Tlalnepantla de Baz, Estado de México. En México, la democracia se construye en territorio, pero se abandona en los momentos más críticos. Detrás de cada campaña, cada gestión y cada estructura política, hay miles de personas que recorren calles, organizan comunidades y sostienen la participación ciudadana. Sin embargo, cuando algo les ocurre, enfrentan una realidad que comienza a nombrarse con claridad: la orfandad institucional.
Se trata de una falla sistémica profundamente normalizada dentro de la vida pública del país. Brigadistas, promotores, autoridades auxiliares y voluntarios operan sin salario en muchos casos, sin seguro médico y sin ningún tipo de respaldo ante accidentes. Si caen, si se accidentan o si enfrentan un riesgo en campo, simplemente quedan solos.
Esta omisión no es menor. Es una grieta dentro de la ingeniería democrática de México.
Mientras los partidos políticos reciben financiamiento público y diseñan estrategias territoriales como si se tratara de un preciso juego de ajedrez, existe una pieza fundamental que ha sido ignorada: la protección de quienes ejecutan ese trabajo en tierra. Son la base invisible del sistema. Son quienes hacen posible la llamada democracia invisible, esa que no aparece en los discursos, pero que sostiene toda la estructura.
Hoy, esa contradicción ya no solo incomoda: expone.
Desde Tlalnepantla de Baz, el ciudadano René Talavera Gómez, a través de URPA A.C., ha impulsado un proyecto inspirador que no solo señala el problema, sino que ofrece una solución inmediata, viable y políticamente ineludible: el Seguro de Riesgos Territoriales para Actores de la Participación Democrática.
Aquí es donde el debate cambia por completo.
Porque a diferencia de muchas propuestas, esta sí tiene viabilidad financiera y rompe uno de los principales argumentos de inacción institucional:
no requiere un solo peso adicional del erario público.
El modelo plantea la reorientación de recursos ya existentes dentro de partidos políticos, municipios y organizaciones civiles para generar esquemas de aseguramiento colectivo.
En otras palabras:
el dinero ya existe.
Lo que está en juego no es presupuesto, es voluntad.
Además, el planteamiento rompe una barrera fundamental en el debate público:
no importa si quienes participan en territorio son de izquierda, derecha o centro; no se trata de colores, se trata de vidas.
Este enfoque coloca el tema en un terreno donde la política deja de ser disputa y se convierte en responsabilidad compartida.
El proyecto ya fue presentado formalmente ante la Cámara de Diputados y el Instituto Nacional Electoral (INE), incluyendo ficha técnica, sustento operativo y ruta de implementación.

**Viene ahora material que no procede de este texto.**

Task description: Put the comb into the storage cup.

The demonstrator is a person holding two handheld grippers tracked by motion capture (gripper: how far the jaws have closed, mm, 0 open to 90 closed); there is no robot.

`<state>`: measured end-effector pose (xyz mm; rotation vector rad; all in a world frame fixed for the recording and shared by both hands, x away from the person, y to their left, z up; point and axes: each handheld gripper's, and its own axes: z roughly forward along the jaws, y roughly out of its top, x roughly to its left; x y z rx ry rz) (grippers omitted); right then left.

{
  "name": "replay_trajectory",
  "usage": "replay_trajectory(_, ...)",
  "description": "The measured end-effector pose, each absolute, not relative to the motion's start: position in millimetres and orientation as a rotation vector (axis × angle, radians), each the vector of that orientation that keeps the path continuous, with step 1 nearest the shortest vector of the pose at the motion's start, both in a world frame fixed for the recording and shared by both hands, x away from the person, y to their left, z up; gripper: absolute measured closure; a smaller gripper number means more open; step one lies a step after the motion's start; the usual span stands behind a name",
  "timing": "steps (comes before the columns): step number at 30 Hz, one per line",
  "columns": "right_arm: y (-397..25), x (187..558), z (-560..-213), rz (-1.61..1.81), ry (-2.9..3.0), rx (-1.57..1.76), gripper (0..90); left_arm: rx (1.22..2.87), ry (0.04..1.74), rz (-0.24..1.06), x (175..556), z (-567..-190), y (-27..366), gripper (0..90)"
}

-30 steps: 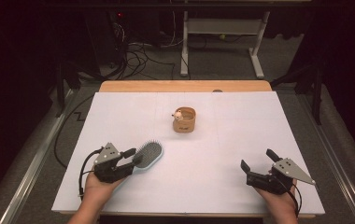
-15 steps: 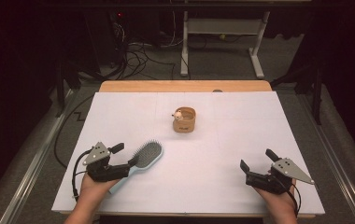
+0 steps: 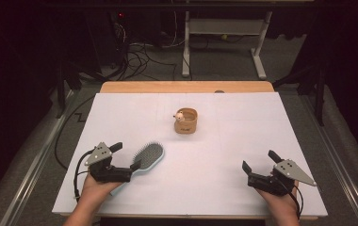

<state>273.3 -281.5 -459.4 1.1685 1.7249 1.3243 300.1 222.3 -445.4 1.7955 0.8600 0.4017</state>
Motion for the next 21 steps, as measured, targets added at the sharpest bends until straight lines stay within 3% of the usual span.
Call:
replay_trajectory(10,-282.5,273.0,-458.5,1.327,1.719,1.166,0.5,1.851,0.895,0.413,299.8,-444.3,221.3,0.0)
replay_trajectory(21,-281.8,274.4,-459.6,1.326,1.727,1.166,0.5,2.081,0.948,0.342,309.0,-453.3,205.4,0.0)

La respuesta hasta ahora: silencio.
Y ese silencio, en el contexto actual, se vuelve cada vez más costoso.
Porque el calendario avanza.
Porque en 2027 habrá elecciones intermedias.
Y porque miles de personas volverán a salir a territorio bajo las mismas condiciones de vulnerabilidad.
Hoy, la discusión ya no es técnica. Es política.
¿Qué están esperando los partidos políticos y los legisladores para actuar, si la solución ya está sobre la mesa y no cuesta dinero público?
La pregunta no solo interpela, también define.
Porque de concretarse, esta iniciativa no solo corregiría una falla estructural en México, sino que podría convertirse en un referente para América Latina, marcando un antes y un después en la forma en que se protege a quienes hacen posible la vida democrática.
Más aún, posiciona a la ciudadanía organizada como un actor capaz de diseñar soluciones reales, sostenibles y replicables, elevando el nivel del debate público.
Hoy, la propuesta existe.
Está presentada.
Es viable.
Y no tiene costo para el Estado.
Lo único que falta es decisión.
Porque en política, como en todo sistema,
la orfandad institucional no se administra se corrige.